Comparative Performance Analysis of Metaheuristic Feature Selection Methods for Speech Emotion Recognition
Turgut Ozseven, Mustafa Arpacioglu- Instrumentation
- Biomedical Engineering
- Control and Systems Engineering
Abstract
Emotion recognition systems from speech signals are realized with the help of acoustic or spectral features. Acoustic analysis is the extraction of digital features from speech files using digital signal processing methods. Another method is the analysis of time-frequency images of speech using image processing. The size of the features obtained by acoustic analysis is in the thousands. Therefore, classification complexity increases and causes variation in classification accuracy. In feature selection, features unrelated to emotions are extracted from the feature space and are expected to contribute to the classifier performance. Traditional feature selection methods are mostly based on statistical analysis. Another feature selection method is the use of metaheuristic algorithms to detect and remove irrelevant features from the feature set. In this study, we compare the performance of metaheuristic feature selection algorithms for speech emotion recognition.
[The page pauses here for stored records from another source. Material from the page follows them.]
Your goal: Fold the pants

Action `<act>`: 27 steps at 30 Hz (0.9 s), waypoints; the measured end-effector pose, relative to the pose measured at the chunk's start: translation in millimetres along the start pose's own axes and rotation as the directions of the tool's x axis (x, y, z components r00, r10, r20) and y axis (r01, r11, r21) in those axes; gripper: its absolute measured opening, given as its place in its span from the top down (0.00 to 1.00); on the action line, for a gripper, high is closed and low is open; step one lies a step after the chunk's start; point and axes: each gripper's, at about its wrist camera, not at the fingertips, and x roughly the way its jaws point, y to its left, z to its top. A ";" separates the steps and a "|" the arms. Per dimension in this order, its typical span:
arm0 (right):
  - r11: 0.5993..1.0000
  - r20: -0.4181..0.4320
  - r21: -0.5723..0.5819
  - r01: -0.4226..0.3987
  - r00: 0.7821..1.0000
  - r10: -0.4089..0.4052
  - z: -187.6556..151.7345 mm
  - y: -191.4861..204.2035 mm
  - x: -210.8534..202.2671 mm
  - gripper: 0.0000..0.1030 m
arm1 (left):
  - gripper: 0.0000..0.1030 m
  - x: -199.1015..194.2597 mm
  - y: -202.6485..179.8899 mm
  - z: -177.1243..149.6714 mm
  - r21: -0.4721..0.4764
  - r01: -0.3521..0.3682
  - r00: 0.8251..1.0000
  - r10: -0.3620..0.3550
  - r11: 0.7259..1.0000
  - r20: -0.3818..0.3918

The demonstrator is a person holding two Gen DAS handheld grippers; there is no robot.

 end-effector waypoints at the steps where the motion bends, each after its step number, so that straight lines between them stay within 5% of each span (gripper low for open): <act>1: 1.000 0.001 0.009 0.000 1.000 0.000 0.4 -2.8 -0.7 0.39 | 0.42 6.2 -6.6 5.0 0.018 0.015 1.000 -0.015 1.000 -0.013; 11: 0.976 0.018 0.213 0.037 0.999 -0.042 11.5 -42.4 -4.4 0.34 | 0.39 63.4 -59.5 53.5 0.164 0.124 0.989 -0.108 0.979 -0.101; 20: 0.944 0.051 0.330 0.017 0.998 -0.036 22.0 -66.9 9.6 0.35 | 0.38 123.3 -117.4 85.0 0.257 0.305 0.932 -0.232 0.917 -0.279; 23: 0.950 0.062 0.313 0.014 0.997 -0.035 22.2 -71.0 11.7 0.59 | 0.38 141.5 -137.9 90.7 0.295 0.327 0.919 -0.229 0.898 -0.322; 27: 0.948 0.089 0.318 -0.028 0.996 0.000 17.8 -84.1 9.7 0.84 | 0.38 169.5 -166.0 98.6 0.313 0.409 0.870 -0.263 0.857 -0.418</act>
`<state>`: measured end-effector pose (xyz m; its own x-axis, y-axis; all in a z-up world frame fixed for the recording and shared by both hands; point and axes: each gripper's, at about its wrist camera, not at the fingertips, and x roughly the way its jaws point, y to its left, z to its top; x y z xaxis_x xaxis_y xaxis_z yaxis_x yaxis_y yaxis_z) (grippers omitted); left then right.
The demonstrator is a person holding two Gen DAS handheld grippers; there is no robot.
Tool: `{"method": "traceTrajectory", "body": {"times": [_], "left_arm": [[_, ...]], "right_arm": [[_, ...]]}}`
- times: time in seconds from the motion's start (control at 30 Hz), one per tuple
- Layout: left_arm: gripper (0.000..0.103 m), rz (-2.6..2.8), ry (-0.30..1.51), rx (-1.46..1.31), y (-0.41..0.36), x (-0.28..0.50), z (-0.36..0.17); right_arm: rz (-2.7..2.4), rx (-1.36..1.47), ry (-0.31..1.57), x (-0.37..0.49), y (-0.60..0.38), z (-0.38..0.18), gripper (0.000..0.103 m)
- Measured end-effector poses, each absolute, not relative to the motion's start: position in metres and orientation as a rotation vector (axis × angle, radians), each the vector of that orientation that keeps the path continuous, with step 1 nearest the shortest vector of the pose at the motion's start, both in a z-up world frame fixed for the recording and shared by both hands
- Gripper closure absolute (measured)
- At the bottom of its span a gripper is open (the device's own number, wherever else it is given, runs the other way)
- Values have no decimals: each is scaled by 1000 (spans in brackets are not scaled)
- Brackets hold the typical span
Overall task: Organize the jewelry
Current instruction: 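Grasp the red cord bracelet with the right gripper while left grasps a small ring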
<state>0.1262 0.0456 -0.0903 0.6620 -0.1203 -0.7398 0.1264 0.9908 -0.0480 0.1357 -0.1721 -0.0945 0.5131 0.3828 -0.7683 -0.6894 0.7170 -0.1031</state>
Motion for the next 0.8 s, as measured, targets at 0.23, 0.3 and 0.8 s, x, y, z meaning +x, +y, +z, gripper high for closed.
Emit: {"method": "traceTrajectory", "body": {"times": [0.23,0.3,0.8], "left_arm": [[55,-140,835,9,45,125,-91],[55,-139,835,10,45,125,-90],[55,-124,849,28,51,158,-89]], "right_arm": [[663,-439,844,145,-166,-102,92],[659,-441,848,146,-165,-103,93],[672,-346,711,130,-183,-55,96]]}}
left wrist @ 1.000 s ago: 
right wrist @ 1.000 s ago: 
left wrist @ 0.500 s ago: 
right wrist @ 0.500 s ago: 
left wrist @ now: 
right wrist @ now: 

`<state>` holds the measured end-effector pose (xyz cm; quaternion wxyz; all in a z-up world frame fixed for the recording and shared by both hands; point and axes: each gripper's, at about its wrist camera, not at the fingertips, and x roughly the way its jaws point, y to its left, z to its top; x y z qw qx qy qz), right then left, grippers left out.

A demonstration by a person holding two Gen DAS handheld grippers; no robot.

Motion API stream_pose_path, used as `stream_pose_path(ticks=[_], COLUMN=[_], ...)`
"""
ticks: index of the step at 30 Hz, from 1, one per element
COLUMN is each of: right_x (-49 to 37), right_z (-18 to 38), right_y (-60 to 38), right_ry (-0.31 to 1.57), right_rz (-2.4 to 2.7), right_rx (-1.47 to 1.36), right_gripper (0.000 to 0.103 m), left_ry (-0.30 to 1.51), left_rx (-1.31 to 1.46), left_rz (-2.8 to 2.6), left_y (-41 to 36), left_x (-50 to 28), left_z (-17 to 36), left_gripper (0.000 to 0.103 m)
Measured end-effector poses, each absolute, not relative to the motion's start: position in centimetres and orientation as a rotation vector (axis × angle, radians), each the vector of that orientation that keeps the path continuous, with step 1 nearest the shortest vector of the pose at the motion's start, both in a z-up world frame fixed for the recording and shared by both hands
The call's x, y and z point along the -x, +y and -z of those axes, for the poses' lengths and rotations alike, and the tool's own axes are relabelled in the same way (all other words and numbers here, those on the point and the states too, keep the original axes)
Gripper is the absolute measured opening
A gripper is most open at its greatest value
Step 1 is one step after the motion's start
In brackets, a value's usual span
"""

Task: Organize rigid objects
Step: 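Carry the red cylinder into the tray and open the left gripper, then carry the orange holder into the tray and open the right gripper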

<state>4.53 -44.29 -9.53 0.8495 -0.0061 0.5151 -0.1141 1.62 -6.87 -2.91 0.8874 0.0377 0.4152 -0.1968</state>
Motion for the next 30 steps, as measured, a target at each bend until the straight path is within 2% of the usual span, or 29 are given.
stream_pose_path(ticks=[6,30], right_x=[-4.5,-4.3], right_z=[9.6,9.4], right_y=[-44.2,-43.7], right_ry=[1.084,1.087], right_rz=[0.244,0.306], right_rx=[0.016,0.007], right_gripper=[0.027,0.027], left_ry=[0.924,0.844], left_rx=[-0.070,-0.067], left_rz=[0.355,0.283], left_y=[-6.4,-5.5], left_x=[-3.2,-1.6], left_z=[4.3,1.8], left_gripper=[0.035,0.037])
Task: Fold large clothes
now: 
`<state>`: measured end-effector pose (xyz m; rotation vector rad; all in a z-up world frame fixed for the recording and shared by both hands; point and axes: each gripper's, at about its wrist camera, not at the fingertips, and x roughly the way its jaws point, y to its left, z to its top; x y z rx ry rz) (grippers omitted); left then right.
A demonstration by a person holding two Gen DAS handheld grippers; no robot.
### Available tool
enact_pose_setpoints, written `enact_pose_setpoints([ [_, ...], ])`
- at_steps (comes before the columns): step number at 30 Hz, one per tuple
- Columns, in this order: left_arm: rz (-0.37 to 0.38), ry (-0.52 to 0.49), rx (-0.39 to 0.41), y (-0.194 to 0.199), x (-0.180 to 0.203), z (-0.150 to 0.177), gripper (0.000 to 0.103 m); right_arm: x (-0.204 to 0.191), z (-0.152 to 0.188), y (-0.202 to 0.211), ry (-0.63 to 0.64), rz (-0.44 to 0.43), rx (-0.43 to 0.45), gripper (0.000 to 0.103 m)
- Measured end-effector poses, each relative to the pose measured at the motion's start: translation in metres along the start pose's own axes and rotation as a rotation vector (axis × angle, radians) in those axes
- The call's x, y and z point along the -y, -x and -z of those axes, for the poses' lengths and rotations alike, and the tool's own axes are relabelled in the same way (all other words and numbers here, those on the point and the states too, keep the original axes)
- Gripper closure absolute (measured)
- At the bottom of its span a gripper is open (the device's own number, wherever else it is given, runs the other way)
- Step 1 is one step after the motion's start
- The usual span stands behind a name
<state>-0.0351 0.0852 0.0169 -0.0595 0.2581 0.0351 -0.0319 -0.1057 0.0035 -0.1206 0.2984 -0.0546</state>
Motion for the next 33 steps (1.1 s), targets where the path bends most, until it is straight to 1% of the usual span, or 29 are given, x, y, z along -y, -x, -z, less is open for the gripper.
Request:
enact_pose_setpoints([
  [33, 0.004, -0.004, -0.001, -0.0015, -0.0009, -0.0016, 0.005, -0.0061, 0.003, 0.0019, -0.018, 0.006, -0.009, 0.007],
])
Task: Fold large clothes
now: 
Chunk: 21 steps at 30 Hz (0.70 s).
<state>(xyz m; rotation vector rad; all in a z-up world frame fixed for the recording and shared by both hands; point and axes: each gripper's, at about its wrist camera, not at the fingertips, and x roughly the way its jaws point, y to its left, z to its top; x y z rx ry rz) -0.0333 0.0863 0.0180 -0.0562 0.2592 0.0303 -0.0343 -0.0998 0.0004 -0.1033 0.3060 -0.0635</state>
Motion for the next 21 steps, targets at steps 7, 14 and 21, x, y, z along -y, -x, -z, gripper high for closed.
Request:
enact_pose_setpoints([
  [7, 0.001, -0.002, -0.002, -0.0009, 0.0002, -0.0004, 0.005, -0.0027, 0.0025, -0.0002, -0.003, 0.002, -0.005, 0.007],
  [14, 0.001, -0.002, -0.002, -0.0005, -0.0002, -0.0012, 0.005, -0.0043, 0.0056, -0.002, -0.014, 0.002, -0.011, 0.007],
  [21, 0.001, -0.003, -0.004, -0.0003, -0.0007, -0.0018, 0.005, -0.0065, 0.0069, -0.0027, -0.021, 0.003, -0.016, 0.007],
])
For this purpose, a comparative analysis was performed on four different datasets, eight metaheuristics and three different classifiers. The results of the analysis show that the classification accuracy increases when the feature size is reduced. For all datasets, the highest accuracy was achieved with the support vector machine. The highest accuracy for the EMO-DB, EMOVA, eNTERFACE’05 and SAVEE datasets is 88.1%, 73.8%, 73.3% and 75.7%, respectively.